Obama, European leaders plan Libya response

GlobalPost

President Obama spoke with European leaders Thursday to coordinate an international response to the crisis in Libya. The president spoke with the leaders of France, Italy and the United Kingdom as he sought to ensure the safety of Americans in Libya and bring an end to the violence against the Libyan people.

Obama discussed with the respective leaders various ways to hold the Libyan government accountable for its violent crackdown over the past week and efforts to provide humanitarian assistance, according to a White House statement.

The United States has said that all options are under consideration, including sanctions about the Libyan regime and enforcement of a no-fly zone.

Obama and the European leaders will also work closely on the evacuation of foreigners, according to British Prime Minister David Cameron's Downing Street office.

Cameron stressed "the importance of seizing this moment of opportunity for change in the region," according to his spokesman.

The prime minister, on a visit to Muscat, told BBC, "The behavior of this dictator cannot be allowed to stand."

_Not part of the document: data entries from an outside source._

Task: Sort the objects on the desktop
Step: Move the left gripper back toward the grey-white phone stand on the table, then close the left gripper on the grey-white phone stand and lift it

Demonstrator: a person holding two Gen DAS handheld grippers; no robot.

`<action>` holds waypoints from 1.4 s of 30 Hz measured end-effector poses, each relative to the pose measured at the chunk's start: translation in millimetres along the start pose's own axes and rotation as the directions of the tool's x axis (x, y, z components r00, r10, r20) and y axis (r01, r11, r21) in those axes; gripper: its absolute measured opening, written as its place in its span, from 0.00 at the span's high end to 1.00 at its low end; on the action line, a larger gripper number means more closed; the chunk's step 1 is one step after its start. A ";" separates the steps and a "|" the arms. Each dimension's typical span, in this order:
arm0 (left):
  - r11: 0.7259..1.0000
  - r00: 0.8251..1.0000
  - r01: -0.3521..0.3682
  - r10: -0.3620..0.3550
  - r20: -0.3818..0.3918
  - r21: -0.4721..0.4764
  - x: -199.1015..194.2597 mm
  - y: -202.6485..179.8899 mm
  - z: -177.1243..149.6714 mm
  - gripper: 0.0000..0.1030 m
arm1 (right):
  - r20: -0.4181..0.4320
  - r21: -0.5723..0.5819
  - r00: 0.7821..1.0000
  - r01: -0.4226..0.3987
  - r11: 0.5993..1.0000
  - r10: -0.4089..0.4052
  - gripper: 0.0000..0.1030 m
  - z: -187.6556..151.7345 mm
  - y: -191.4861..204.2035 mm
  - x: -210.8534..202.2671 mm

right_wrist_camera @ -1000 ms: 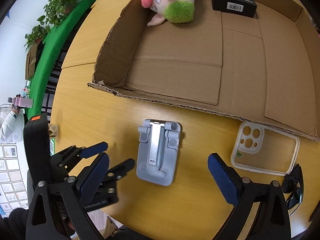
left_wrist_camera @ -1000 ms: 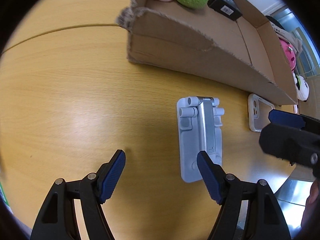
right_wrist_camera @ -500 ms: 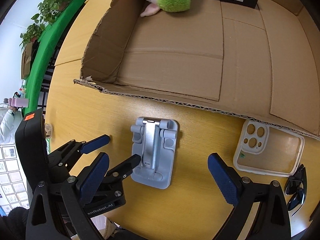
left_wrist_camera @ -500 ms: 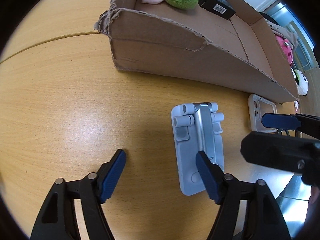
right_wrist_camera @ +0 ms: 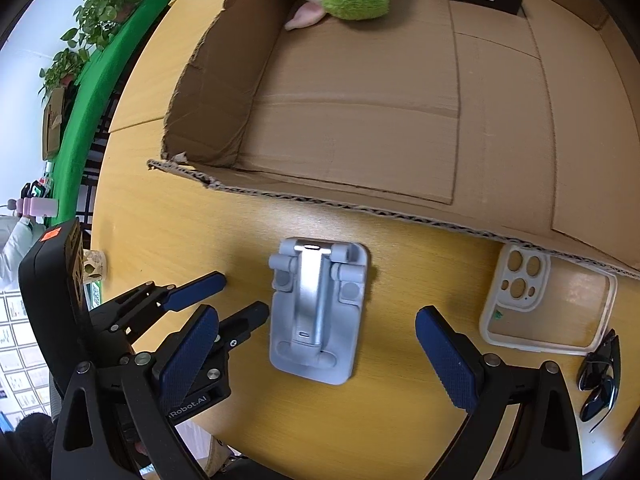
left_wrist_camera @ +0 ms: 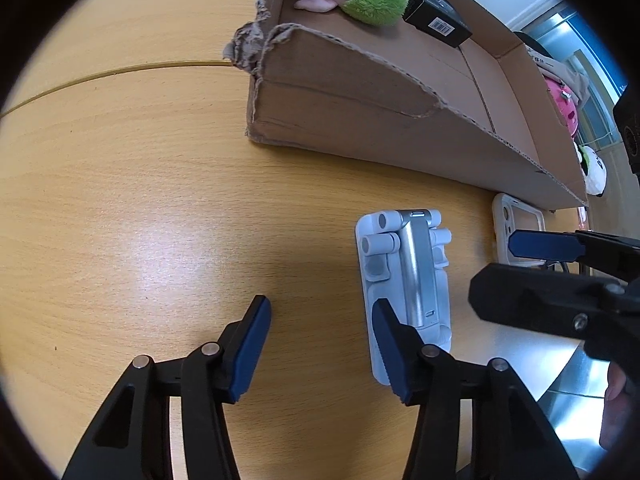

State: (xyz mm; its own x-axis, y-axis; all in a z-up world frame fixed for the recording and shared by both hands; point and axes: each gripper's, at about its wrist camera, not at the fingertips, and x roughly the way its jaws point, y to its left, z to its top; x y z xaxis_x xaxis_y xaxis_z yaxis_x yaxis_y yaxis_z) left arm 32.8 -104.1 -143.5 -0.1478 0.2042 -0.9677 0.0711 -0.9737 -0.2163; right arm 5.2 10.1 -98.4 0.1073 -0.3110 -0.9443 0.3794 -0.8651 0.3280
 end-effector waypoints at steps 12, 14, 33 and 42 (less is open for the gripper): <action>0.995 0.998 0.055 -0.055 0.006 -0.081 -2.1 21.7 5.2 0.59 | 0.008 -0.001 1.000 0.007 1.000 -0.007 0.02 -2.0 2.6 -1.0; 0.994 0.998 0.057 -0.057 -0.002 -0.093 -1.6 23.0 7.3 0.58 | 0.003 0.005 1.000 0.003 1.000 -0.003 0.02 -2.8 0.8 1.3; 0.972 0.988 0.156 -0.157 0.009 -0.176 -10.1 40.6 10.3 0.58 | 0.046 -0.167 0.997 0.072 0.983 -0.065 0.02 -20.7 3.2 36.3; 0.977 0.991 0.131 -0.135 -0.009 -0.166 -10.1 49.8 20.8 0.58 | 0.122 -0.226 0.973 0.221 0.949 -0.197 0.00 -39.4 26.1 67.4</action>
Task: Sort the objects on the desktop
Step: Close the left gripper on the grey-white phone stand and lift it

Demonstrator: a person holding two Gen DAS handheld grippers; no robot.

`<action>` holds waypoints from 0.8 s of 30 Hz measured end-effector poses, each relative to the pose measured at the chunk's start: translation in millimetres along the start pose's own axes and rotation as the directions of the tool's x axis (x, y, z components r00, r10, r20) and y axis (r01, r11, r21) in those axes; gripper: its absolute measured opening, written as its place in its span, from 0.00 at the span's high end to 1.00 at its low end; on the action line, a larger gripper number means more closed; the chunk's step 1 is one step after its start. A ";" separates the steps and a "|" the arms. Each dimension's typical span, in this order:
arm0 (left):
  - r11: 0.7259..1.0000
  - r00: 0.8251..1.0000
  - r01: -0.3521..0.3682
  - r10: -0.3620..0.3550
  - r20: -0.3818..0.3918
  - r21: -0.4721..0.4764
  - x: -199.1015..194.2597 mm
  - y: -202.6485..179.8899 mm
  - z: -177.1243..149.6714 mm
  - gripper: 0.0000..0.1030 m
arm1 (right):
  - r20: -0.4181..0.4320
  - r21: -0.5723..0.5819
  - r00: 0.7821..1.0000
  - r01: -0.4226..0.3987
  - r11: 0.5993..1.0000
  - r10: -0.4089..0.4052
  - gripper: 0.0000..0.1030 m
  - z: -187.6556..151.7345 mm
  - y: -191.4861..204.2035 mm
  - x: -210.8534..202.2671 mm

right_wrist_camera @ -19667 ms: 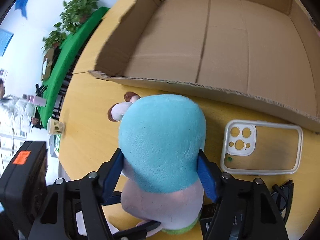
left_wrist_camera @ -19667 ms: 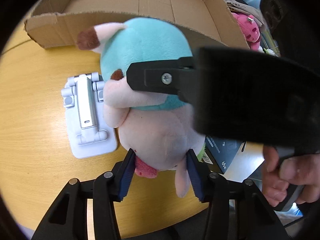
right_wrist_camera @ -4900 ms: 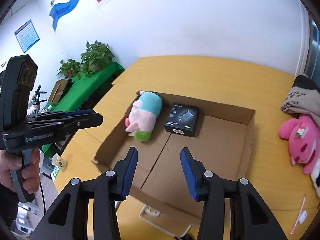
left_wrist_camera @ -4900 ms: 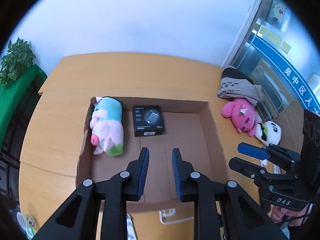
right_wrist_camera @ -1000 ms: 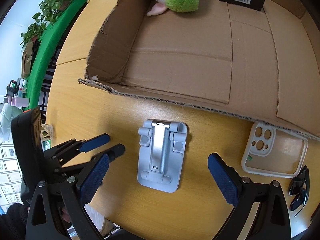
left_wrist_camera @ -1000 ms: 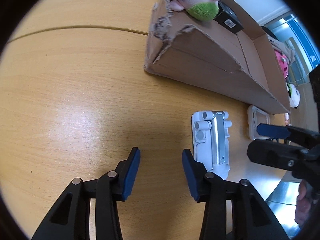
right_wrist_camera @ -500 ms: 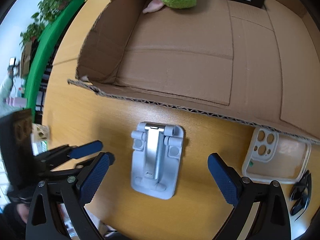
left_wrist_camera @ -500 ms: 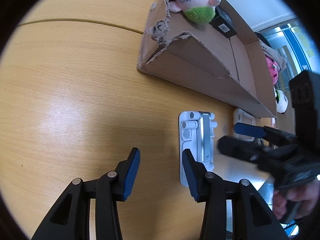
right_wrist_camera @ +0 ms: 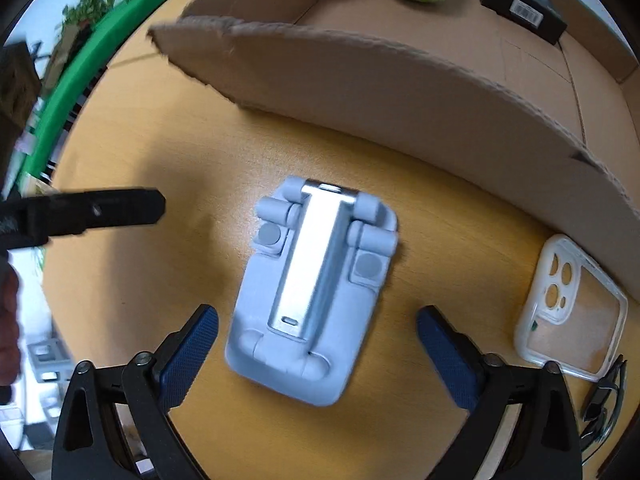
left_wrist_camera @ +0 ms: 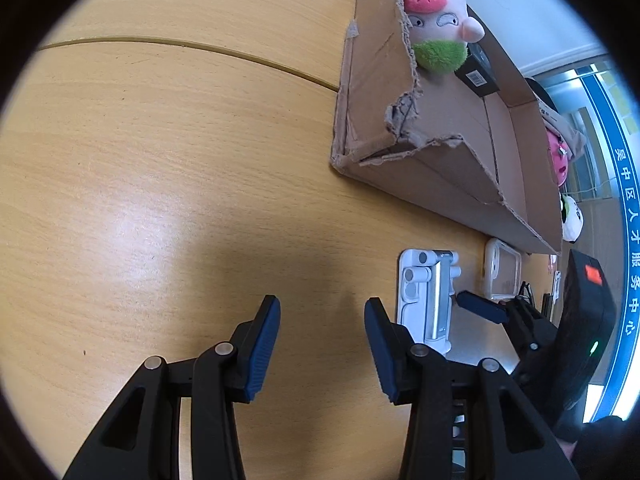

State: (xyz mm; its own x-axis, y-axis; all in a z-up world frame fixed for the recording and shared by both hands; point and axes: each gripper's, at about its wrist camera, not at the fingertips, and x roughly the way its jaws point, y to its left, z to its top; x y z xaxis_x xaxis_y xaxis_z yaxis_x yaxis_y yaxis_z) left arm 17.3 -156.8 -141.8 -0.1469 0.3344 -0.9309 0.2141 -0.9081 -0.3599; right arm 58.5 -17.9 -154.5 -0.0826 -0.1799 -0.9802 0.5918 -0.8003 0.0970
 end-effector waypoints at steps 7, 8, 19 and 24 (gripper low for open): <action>0.999 0.999 0.032 -0.031 -0.027 0.022 6.4 -8.6 0.2 0.58 | 0.068 -0.097 0.995 0.084 0.992 -0.077 0.22 -4.4 19.2 -1.6; 0.999 0.999 0.038 -0.037 -0.032 0.022 8.0 -10.1 0.7 0.58 | 0.068 -0.098 0.995 0.082 0.992 -0.076 0.23 -4.3 18.8 -2.6; 0.995 0.991 0.101 -0.099 -0.087 0.020 31.9 -35.3 2.1 0.58 | 0.054 -0.012 0.997 -0.048 0.999 0.049 0.27 -9.4 -4.4 -13.9; 0.989 0.984 0.145 -0.144 -0.102 -0.002 40.9 -45.1 -2.1 0.61 | 0.083 0.020 0.989 -0.121 0.992 0.119 0.28 -11.9 -11.6 -27.2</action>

On Wednesday, Obama made his first public statement concerning the crisis in Libya, calling the crackdown by leader Muammar Gaddafi "outrageous" and "unacceptable."

Italy's Foreign Minister Franco Frattini estimated on Wednesday that security forces and government-sanctioned mercenary squads had killed more than 1,000 people in Libya since the protests began on Feb. 17. Human rights groups say they have confirmed about 300 deaths.

The defiant leader blamed Osama bin Laden and Al Qaeda for inciting anti-government protests that have spread across Libya in a 30-minute phone call Thursday to a television station. He said Al Qaeda forces had given "hallucinogenic" drugs to youth in Libya — "in their coffee with milk, like Nescafe" — to get them to incite unrest.

“Those people who took your sons away from you and gave them drugs and said let them die are launching a campaign over cell phones against your sons, telling them not to obey their fathers and mothers, and they are destroying their country,” Gaddafi said in the phone call.

In addition to his rambling appeal for Libyan youth to stay home and avoid the protests, Gaddafi has tried to maintain control by striking back at demonstrators with force. Gaddafi's forces and thousands of mercenaries attacked protesters around the capital, Tripoli, Thursday.

Gaddafi's forces used automatic weapons and an anti-aircraft gun to attack Zawiya, a city 30 miles west of Tripoli. They opened fire on a mosque, blasting the minaret with the anti-aircraft gun, where residents tried to fight back with hunting rifles. The fighting lasted four hours and left at least 100 dead, reported the New York Times. A Libyan news site put the death toll at 23.

A witness told AP that the residents at the mosque were holding a sit-in to support demonstrators in Tripoli.

Gaddafi's forces also tried to take back control of Misrata, Libya's third largest city and long a Gaddafi stronghold, by attacking dissidents at the airport with rocket-propelled grenades and mortars. Anti-government demonstrators had largely taken control of the city, which is about 120 miles east of Tripoli, on Wednesday.

Reuters reports that anti-government forces secured the city after the battle at the airport.

"Calm returned to the city around four hours ago after intense fighting in the morning," a witness told Reuters. "The people's spirits here are high, they are celebrating and chanting 'God is Greatest.' "

Opposition forces have taken control in most of the eastern half of the country.

GlobalPost correspondent Nichole Sobecki reports in this audio-slideshow from Benghazi, where the rebellion began a week ago, that the opposition is now firmly in control of the city. She says there is a feeling of pride among the people of Benghazi that they successfully kicked out Gaddafi's forces and are now creating a sense of order that they did not feel they received from the government.

The protests in Libya are the latest to sweep North Africa and the Middle East, but the crackdown by Gaddafi has proven to be the most brutal by any of the Arab leaders.